ABOUT THIS TASK> Everything in the data except the pictures belongs in your answer, copied exactly.

EXERCISE DATA>
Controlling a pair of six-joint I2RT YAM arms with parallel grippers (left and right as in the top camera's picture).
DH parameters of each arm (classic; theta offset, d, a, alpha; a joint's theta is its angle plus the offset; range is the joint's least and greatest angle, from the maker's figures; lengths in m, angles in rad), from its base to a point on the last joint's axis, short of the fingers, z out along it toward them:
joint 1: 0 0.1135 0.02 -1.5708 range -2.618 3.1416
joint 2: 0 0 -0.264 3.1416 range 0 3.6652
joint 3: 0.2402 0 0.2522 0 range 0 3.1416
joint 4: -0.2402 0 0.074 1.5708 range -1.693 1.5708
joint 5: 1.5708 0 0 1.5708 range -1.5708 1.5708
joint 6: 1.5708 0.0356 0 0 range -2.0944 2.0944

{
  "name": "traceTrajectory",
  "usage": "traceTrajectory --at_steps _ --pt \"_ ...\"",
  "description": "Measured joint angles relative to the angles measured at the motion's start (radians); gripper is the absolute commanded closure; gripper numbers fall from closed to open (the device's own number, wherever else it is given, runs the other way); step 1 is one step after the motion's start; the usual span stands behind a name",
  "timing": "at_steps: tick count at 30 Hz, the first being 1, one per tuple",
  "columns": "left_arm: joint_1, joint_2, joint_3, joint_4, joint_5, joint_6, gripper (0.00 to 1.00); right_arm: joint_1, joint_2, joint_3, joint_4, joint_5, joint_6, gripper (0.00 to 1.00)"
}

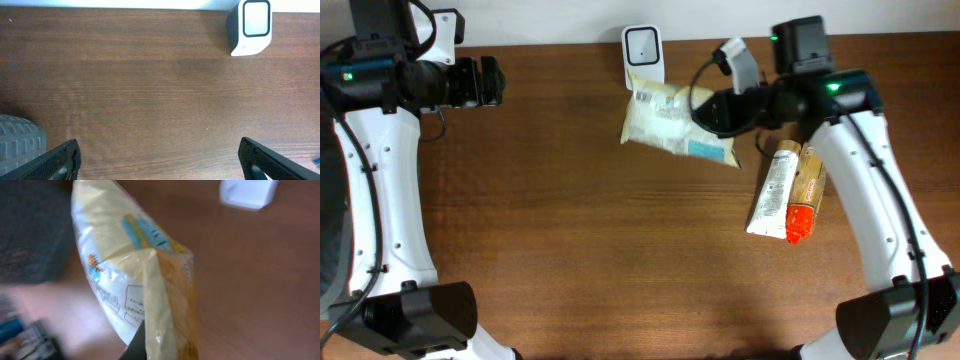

TASK ANSWER>
Controlling a pair of six-joint I2RT YAM arms with parallel grippers (left and right as in the top camera's picture).
DH parameters of each arm (classic; theta offset, d, a, alpha; a joint's theta is its angle plus the offset; range is the joint's least and greatest angle, from the maker's figures; lengths in m, angles in rad), from its base to a point on the last joint's axis, short of the fingers, z out along it toward them:
joint 1: 0 0.1135 0.02 -1.5708 range -2.618 3.1416
joint 2: 0 0 -0.264 3.1416 range 0 3.6652
joint 3: 0.2402 0 0.2522 0 range 0 3.1416
joint 4: -0.2402 0 0.074 1.5708 range -1.693 1.5708
joint 5: 1.5708 0 0 1.5708 range -1.5708 1.5708
joint 6: 1.5708 0.0356 0 0 range -2.0944 2.0944

{
  "name": "traceTrajectory",
  "usage": "traceTrajectory --at_steps _ --pt \"_ ...\"",
  "description": "Measured joint angles relative to the angles measured at the motion's start (radians); gripper is the absolute commanded closure; gripper numbers fall from closed to open (the device's own number, wherever else it is given, runs the other way); step 1 is one step after the motion's start; the usual span stands behind a name",
  "timing": "at_steps: tick count at 30 Hz, the first being 1, one per tuple",
  "columns": "left_arm: joint_1, joint_2, joint_3, joint_4, joint_5, joint_6, gripper (0.00 to 1.00); right_arm: joint_1, joint_2, joint_3, joint_4, joint_5, joint_6, gripper (0.00 to 1.00)"
}

This output is finished.